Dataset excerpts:
################

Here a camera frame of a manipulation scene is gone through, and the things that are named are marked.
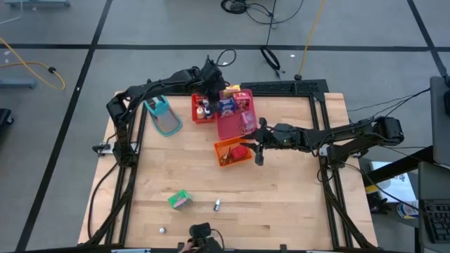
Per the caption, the green snack box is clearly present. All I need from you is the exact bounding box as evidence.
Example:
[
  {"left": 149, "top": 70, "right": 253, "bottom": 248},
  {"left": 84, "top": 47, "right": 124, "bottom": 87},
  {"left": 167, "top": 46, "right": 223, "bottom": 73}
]
[{"left": 167, "top": 189, "right": 193, "bottom": 210}]

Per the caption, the pink plastic tray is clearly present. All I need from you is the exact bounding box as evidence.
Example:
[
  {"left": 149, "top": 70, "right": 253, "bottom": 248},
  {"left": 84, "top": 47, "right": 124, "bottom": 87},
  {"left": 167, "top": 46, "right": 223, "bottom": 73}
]
[{"left": 216, "top": 88, "right": 257, "bottom": 141}]

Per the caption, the long black perforated panel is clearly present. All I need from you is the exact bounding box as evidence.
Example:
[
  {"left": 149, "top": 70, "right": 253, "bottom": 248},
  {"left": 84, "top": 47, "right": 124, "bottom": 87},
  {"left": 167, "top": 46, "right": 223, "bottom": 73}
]
[{"left": 240, "top": 79, "right": 330, "bottom": 96}]

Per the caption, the white paper sheet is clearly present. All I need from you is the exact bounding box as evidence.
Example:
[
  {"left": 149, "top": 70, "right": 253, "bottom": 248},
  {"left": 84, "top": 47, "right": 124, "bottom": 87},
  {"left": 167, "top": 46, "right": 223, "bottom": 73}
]
[{"left": 371, "top": 160, "right": 418, "bottom": 204}]

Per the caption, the orange plastic basket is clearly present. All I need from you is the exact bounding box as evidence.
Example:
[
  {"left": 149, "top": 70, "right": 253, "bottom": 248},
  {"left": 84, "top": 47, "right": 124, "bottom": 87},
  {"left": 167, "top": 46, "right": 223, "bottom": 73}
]
[{"left": 213, "top": 136, "right": 253, "bottom": 168}]

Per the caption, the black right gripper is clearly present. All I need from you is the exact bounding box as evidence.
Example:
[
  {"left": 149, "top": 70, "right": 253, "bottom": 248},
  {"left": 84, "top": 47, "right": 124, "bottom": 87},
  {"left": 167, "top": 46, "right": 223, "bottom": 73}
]
[{"left": 240, "top": 117, "right": 312, "bottom": 166}]

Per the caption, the red small box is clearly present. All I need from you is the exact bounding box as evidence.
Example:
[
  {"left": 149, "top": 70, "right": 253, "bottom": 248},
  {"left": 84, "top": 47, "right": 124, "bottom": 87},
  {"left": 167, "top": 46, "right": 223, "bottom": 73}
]
[{"left": 231, "top": 145, "right": 249, "bottom": 161}]

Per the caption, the black cabled device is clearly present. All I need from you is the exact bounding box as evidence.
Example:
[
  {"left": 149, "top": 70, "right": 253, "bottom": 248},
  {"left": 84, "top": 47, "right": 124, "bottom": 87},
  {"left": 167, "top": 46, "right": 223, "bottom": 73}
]
[{"left": 178, "top": 221, "right": 225, "bottom": 253}]

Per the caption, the red mesh plastic basket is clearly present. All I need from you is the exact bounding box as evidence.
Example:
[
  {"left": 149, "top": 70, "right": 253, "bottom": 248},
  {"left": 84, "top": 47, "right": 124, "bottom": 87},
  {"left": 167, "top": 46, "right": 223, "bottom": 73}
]
[{"left": 191, "top": 93, "right": 217, "bottom": 124}]

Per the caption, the black caster foot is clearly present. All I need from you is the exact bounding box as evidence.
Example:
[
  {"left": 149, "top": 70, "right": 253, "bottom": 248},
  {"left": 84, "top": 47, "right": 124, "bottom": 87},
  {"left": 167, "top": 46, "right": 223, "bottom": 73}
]
[{"left": 0, "top": 108, "right": 14, "bottom": 127}]

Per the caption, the yellow pops cereal box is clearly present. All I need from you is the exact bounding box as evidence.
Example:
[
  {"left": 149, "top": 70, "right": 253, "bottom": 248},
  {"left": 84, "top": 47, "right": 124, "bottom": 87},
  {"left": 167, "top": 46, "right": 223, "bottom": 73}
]
[{"left": 223, "top": 84, "right": 242, "bottom": 98}]

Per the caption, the teal-rimmed mesh strainer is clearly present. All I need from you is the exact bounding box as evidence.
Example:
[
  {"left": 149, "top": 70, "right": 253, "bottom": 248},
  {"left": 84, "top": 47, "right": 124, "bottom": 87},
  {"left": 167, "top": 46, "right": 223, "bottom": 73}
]
[{"left": 143, "top": 95, "right": 184, "bottom": 137}]

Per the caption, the yellow floor cable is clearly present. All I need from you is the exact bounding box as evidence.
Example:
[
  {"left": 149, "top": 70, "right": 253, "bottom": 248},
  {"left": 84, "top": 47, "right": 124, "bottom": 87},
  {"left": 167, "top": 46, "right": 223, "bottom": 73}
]
[
  {"left": 0, "top": 37, "right": 67, "bottom": 91},
  {"left": 297, "top": 0, "right": 327, "bottom": 81}
]

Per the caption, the red snack box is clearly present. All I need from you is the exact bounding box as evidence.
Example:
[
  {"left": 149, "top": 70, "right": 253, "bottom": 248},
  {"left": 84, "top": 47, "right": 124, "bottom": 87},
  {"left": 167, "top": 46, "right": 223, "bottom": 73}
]
[{"left": 233, "top": 91, "right": 252, "bottom": 110}]

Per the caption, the coiled black floor cable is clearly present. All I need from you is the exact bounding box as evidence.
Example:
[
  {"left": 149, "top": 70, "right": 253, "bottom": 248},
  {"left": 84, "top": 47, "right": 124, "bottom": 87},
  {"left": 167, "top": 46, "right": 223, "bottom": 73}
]
[{"left": 220, "top": 0, "right": 305, "bottom": 25}]

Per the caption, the pink snack box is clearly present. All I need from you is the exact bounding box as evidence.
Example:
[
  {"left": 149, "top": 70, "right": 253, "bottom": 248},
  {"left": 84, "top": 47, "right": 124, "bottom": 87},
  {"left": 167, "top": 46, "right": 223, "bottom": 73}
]
[{"left": 240, "top": 111, "right": 257, "bottom": 135}]

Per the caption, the short black ridged panel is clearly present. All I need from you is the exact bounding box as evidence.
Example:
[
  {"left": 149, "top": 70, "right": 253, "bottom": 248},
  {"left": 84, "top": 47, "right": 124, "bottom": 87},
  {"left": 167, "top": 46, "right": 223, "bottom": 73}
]
[{"left": 154, "top": 84, "right": 208, "bottom": 94}]

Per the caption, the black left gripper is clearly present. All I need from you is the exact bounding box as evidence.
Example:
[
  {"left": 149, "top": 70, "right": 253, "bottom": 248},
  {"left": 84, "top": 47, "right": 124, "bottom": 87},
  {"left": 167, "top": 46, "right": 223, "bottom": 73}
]
[{"left": 200, "top": 56, "right": 226, "bottom": 103}]

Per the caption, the black keyboard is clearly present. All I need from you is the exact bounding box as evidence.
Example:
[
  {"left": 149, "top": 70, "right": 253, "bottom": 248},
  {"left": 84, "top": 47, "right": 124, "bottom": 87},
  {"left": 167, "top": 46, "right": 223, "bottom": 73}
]
[{"left": 423, "top": 199, "right": 450, "bottom": 245}]

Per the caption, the grey monitor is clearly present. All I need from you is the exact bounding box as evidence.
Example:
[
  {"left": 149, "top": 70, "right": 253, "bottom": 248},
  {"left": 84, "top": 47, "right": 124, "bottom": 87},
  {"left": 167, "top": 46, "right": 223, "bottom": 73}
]
[{"left": 429, "top": 75, "right": 450, "bottom": 166}]

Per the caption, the blue snack box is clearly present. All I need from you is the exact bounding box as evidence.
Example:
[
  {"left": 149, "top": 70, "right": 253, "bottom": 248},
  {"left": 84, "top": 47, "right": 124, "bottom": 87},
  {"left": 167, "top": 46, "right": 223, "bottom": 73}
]
[{"left": 217, "top": 98, "right": 236, "bottom": 117}]

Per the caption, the black looped floor cable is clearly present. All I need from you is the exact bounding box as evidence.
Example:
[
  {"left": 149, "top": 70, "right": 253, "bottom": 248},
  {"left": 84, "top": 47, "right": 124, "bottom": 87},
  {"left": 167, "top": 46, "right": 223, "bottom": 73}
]
[{"left": 259, "top": 0, "right": 283, "bottom": 79}]

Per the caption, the brown snack wrapper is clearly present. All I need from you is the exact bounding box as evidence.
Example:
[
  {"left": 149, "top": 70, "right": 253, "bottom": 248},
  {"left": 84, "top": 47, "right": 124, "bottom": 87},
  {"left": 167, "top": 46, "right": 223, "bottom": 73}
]
[{"left": 220, "top": 147, "right": 233, "bottom": 166}]

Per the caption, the grey-blue floor bar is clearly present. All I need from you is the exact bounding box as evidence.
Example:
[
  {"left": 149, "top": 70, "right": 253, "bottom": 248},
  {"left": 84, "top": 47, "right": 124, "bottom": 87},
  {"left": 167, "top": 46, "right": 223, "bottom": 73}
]
[
  {"left": 0, "top": 77, "right": 37, "bottom": 89},
  {"left": 5, "top": 0, "right": 71, "bottom": 9}
]

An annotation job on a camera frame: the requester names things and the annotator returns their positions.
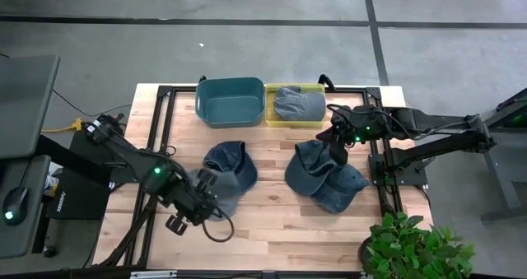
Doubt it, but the grey keyboard tray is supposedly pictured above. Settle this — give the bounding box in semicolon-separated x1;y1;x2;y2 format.
0;154;52;260

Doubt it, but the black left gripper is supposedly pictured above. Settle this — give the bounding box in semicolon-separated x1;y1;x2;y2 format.
175;168;220;227

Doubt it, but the teal plastic bin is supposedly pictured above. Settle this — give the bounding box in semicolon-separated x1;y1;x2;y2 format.
194;77;267;129

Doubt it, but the grey metal stand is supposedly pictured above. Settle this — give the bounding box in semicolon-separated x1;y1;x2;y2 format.
479;87;527;222

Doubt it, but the green leafy plant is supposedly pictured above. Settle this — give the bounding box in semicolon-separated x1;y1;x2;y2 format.
361;212;477;279

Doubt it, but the white yellow packet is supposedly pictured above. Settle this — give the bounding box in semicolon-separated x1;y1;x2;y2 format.
43;163;62;198

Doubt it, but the light grey denim cap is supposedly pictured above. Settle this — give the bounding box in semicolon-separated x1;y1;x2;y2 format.
273;85;327;123

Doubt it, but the yellow plug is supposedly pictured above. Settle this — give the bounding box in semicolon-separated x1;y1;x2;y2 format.
40;118;86;134

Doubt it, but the black plant pot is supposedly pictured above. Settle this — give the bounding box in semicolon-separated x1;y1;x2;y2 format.
357;235;374;267

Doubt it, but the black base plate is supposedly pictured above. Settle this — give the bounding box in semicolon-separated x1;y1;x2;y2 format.
368;153;429;186

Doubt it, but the dark navy denim cap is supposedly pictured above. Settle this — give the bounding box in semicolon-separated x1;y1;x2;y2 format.
203;140;259;196

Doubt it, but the slate blue denim cap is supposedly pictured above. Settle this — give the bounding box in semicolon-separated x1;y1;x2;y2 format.
283;139;343;197

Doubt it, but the yellow translucent plastic bin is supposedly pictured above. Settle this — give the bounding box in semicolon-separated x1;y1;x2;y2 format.
264;82;327;128

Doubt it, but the silver aluminium extrusion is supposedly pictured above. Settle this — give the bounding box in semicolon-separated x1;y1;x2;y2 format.
129;270;178;279

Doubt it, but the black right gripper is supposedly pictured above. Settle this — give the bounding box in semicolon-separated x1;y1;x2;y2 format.
315;104;390;167

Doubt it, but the black box white print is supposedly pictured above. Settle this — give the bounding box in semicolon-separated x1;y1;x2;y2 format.
44;130;113;221

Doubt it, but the black computer mouse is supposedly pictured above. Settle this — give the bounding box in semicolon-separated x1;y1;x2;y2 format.
2;186;30;226

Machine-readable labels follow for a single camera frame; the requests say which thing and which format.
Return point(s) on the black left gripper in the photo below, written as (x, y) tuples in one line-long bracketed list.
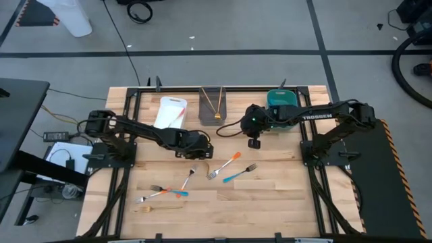
[(194, 146)]

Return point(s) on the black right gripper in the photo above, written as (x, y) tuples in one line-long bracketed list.
[(256, 123)]

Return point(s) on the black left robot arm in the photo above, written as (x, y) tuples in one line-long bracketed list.
[(141, 130)]

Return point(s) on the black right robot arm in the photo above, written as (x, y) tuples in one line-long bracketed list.
[(317, 116)]

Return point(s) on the grey translucent bin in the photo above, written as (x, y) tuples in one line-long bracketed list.
[(204, 114)]

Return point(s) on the teal plastic bin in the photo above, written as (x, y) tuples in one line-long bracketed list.
[(281, 98)]

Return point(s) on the white plastic bin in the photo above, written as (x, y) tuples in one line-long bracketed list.
[(165, 111)]

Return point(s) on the white board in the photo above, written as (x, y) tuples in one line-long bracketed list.
[(81, 152)]

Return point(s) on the small black charger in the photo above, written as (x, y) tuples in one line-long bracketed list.
[(70, 164)]

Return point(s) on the clear plastic roll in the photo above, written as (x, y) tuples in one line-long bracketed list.
[(71, 192)]

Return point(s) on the black power adapter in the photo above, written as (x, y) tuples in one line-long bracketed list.
[(55, 136)]

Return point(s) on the black mat hazard stripe edge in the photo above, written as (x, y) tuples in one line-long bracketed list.
[(381, 185)]

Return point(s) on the orange black tool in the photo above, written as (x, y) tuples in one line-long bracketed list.
[(423, 69)]

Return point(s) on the black desk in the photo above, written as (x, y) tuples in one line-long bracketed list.
[(20, 118)]

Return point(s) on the black equipment box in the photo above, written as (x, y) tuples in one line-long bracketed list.
[(418, 10)]

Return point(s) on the small black hazard striped mat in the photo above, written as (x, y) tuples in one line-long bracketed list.
[(33, 15)]

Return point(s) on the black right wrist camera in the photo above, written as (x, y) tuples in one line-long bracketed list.
[(254, 144)]

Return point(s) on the black aluminium table frame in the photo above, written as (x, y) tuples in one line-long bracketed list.
[(182, 90)]

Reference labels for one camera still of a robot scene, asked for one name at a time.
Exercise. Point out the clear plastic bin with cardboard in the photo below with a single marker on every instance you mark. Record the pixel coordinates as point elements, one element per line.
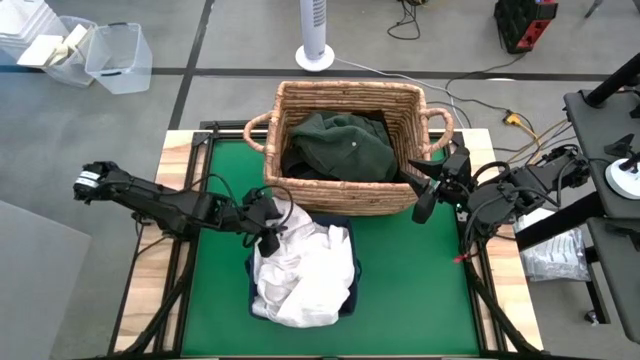
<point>70,75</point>

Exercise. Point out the stack of white lids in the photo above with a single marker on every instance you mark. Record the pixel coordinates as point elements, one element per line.
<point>20,22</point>

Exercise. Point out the black support beam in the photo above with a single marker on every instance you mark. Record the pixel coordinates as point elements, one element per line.
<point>560,227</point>

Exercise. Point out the empty clear plastic bin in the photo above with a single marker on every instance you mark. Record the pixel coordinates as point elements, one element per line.
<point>120,60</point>

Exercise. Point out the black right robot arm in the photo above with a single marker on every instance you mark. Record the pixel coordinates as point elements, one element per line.
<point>520,195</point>

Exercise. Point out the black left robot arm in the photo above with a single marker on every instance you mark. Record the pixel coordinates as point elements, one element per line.
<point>150,200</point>

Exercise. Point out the black aluminium table frame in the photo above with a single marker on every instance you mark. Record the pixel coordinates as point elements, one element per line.
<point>220,124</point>

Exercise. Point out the black slanted pole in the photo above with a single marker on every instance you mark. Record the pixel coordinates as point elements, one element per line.
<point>615,80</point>

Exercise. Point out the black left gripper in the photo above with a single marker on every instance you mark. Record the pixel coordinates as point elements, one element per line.
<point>250,212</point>

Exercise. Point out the black clamp mount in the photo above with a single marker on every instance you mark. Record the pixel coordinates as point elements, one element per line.
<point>622,147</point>

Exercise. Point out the white tower fan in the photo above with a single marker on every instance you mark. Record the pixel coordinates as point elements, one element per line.
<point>314,30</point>

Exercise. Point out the black and red crate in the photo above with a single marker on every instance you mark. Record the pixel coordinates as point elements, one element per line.
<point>525,25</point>

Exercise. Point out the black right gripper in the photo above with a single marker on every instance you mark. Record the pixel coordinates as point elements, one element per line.
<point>455,175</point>

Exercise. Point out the navy blue fabric bin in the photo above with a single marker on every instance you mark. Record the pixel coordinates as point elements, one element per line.
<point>353,300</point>

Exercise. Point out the black caster wheel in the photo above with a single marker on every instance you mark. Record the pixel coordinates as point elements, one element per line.
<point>592,316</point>

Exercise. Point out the grey side table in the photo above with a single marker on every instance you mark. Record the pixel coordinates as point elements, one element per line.
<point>600,125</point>

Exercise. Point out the grey lower shelf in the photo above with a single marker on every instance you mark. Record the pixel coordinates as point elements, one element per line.
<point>620,270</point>

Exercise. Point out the clear plastic bag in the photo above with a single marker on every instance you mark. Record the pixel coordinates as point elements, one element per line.
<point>555,255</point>

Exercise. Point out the dark green garment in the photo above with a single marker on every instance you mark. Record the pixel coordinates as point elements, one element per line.
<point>345,150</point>

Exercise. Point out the white round base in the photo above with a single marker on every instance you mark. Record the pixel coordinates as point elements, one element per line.
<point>625,182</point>

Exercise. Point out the white cardboard pieces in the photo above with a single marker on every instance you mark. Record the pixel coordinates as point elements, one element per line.
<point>40,50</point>

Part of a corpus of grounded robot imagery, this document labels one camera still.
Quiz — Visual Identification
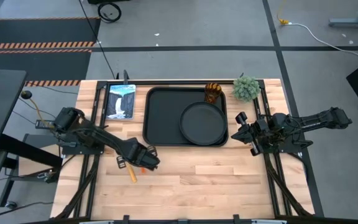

################

• [Work instructions]:
From the entries above, give again exactly the lines running from the line with "Exercise. Point out the black aluminium" to the line with "Exercise. Point out the black and"; include both of those lines.

• [Result below]:
Exercise. Point out the black aluminium table frame in the photo above with a single marker on every instance you mark. Record the pixel coordinates as point elements, one element per line.
<point>220,124</point>

Exercise. Point out the black slanted pole in the photo above with a single marker on every instance you mark. Record the pixel coordinates as point elements, one element per line.
<point>615,80</point>

Exercise. Point out the black left gripper in the photo above with a single marker on every instance you mark. Record the pixel coordinates as point elements, one element per line.
<point>250,212</point>

Exercise. Point out the black clamp mount in the photo above with a single marker on every instance you mark. Record the pixel coordinates as point elements, one element per line.
<point>622,147</point>

Exercise. Point out the white tower fan in the photo above with a single marker on every instance you mark. Record the pixel coordinates as point elements, one element per line.
<point>314,30</point>

Exercise. Point out the black and red crate in the photo above with a single marker on every instance you mark. Record the pixel coordinates as point elements, one element per line.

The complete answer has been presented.